James remarked, “We will not allow rogue operators to hold innocent investors’ funds hostage, while they deplete accounts and transfer virtual currency to an offshore, unregulated trading platform. We will continue fighting for the thousands of investors defrauded by Coinseed.”

The NYAG further claimed that in the first three months since she filed the lawsuit against Coinseed, more than 170 investors filed complaints, “concerned about protecting their assets due to Coinseed’s fraudulent conduct.”

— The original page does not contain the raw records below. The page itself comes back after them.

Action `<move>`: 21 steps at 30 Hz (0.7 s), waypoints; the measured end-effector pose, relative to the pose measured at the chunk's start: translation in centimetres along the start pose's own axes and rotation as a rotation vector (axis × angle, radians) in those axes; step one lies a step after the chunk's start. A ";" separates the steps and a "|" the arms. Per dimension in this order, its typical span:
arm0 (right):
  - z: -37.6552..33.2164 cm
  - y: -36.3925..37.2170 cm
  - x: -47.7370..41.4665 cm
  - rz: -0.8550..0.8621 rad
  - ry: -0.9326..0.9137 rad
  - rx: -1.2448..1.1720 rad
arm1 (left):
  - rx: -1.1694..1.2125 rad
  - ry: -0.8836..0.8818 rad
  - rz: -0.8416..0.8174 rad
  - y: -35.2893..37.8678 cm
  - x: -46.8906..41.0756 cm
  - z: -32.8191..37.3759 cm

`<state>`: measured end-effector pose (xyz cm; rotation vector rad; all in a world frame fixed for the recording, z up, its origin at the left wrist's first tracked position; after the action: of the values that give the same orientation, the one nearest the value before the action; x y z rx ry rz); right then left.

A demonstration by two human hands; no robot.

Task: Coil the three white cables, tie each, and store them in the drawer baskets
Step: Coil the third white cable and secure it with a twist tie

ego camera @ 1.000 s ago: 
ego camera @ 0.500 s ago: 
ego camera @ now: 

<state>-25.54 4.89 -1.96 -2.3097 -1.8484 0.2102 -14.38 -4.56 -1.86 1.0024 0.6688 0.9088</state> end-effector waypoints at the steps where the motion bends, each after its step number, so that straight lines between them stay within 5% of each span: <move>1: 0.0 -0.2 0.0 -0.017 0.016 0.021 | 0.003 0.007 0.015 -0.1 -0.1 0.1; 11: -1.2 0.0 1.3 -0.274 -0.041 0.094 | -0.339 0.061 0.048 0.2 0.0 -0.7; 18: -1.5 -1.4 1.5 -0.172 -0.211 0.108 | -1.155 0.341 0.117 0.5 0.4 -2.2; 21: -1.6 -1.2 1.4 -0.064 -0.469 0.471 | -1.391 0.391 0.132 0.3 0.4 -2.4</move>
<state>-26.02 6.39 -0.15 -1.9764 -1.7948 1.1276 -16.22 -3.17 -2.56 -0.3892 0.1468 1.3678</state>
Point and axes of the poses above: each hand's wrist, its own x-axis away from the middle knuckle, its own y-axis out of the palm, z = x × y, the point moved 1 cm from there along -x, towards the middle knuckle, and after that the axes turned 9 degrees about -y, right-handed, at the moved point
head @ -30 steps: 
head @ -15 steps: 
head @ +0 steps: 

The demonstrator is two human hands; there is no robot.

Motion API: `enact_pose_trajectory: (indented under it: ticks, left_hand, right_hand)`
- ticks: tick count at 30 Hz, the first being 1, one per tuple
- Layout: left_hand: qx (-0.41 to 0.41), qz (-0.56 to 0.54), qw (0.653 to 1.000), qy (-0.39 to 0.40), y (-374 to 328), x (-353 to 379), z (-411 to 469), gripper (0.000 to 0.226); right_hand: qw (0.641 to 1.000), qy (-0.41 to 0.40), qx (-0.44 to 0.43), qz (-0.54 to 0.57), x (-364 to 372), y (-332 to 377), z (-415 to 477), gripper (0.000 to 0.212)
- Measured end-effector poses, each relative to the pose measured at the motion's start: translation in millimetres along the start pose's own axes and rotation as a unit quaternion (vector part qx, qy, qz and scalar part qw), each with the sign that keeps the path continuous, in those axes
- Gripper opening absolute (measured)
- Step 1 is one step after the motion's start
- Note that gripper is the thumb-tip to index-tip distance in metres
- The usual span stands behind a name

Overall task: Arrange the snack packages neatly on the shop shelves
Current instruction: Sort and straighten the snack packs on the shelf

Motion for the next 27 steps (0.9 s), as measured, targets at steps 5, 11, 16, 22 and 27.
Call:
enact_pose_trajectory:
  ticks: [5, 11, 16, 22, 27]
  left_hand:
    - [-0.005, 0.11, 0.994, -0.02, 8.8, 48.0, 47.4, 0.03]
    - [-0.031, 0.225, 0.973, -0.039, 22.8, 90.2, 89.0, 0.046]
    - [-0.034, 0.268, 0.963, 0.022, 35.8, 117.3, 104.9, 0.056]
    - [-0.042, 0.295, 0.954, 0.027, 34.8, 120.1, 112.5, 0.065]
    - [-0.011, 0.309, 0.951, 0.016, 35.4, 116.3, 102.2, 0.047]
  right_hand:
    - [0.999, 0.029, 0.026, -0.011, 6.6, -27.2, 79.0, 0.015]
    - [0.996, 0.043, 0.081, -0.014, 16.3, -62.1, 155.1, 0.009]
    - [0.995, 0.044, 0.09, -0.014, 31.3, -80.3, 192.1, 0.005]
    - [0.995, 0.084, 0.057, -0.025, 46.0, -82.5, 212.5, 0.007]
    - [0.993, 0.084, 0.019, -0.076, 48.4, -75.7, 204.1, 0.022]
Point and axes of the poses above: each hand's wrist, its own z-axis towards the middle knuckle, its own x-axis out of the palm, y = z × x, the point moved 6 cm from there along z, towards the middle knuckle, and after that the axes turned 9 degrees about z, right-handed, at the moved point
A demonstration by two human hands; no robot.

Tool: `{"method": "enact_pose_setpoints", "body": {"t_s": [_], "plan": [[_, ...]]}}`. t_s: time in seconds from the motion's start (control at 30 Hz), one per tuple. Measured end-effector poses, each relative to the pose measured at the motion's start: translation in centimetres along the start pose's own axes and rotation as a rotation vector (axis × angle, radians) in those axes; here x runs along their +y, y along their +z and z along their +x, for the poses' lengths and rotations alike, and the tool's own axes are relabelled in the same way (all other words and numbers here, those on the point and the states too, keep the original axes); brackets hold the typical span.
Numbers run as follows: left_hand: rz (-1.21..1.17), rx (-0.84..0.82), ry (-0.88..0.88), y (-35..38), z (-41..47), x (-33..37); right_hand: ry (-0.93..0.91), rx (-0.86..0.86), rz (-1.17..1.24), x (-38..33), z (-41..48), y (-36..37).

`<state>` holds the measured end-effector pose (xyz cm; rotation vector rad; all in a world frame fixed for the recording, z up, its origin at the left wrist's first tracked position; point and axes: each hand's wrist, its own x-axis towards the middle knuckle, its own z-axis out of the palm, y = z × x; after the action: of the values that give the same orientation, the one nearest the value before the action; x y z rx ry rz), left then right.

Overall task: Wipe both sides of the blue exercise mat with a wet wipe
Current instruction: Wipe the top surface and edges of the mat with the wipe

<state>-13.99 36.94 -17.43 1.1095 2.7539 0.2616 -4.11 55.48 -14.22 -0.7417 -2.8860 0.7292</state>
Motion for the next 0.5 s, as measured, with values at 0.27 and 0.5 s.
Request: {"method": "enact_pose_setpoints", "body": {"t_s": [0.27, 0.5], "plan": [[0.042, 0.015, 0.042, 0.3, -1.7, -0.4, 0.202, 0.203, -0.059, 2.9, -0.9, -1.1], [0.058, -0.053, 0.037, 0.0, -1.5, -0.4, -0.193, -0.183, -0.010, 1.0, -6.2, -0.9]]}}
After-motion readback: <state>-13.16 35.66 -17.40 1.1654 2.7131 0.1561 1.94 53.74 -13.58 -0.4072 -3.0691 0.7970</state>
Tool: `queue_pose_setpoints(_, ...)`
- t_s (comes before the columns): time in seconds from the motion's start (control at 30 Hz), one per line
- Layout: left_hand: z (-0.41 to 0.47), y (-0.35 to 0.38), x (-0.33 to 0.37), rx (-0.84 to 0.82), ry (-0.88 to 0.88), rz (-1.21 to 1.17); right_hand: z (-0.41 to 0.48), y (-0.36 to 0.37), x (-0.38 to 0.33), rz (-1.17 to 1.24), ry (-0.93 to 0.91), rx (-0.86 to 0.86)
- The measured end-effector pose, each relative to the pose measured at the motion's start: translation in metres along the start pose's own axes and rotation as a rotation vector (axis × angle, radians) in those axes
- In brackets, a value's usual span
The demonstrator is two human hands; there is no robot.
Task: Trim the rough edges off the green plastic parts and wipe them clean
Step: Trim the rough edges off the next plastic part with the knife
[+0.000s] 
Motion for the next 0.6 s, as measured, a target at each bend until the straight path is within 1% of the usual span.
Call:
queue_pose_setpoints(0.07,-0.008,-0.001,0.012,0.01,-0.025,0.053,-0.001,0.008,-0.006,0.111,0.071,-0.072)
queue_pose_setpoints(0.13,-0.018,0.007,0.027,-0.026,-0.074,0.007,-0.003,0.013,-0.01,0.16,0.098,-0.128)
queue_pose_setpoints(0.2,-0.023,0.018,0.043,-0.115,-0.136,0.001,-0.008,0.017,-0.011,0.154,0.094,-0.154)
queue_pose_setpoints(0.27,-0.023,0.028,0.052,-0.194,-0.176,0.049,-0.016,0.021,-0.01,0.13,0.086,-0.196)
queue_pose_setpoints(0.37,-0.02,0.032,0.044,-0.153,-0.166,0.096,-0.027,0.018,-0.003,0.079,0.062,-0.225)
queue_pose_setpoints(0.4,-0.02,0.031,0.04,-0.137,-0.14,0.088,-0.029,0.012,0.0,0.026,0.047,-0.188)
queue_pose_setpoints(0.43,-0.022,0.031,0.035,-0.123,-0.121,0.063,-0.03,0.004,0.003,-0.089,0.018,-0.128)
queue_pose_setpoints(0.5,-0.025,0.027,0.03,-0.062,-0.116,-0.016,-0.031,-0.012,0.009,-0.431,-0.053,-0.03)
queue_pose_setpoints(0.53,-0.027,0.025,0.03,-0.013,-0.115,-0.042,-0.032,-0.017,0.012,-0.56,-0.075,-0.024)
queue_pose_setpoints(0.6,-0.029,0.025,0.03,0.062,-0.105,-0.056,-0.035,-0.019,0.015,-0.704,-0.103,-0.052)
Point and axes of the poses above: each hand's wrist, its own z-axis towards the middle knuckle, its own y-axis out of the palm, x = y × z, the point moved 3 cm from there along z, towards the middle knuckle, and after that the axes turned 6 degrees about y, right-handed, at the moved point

In its blog post, Coinseed detailed its side of the story, one that it claimed involved malicious and biased charges and investigations. The founder claims that the NYAG had offered to settle and they agreed, only for the regulator to change her mind the next day.

Davaasambuu also tore into the NYAG’s charges that Coinseed is an unregistered broker dealer in New York.

“It’s very laughable since no other cryptocurrency exchanges have become a registered broker-dealer. According to the NYAG, Coinbase, Kraken, and Gemini are all unregistered broker-dealers since they don’t have any broker-dealer licenses,” he alleged. However, unlike Coinseed, these giants “have enough money to fight in court.”

“Coinseed is a small startup with little money and we couldn’t hire good lawyers to fight them in the court which would cost millions of dollars. We’re not Ripple,” the founder went on, referring to the blockchain payments firm that’s embroiled in a legal battle with the SEC.

Davaasambuu pledged to refund the user funds, revealing that he was interviewing law firms to facilitate the process. Due to the lawsuit, Coinseed has lost access to its banking partners, and as such, the refunds have become a bit more complicated, he explained.

In the most unexpected twist, he revealed that he had created a new ERC-20 token, specifically to protest against NYAG James.

“As for the NYAG Letita James and her cronies, I have created a dedicated token FLJ (F*ck Letita James)… It’ll be listed on various DeFi platforms soon and will be available for trading.”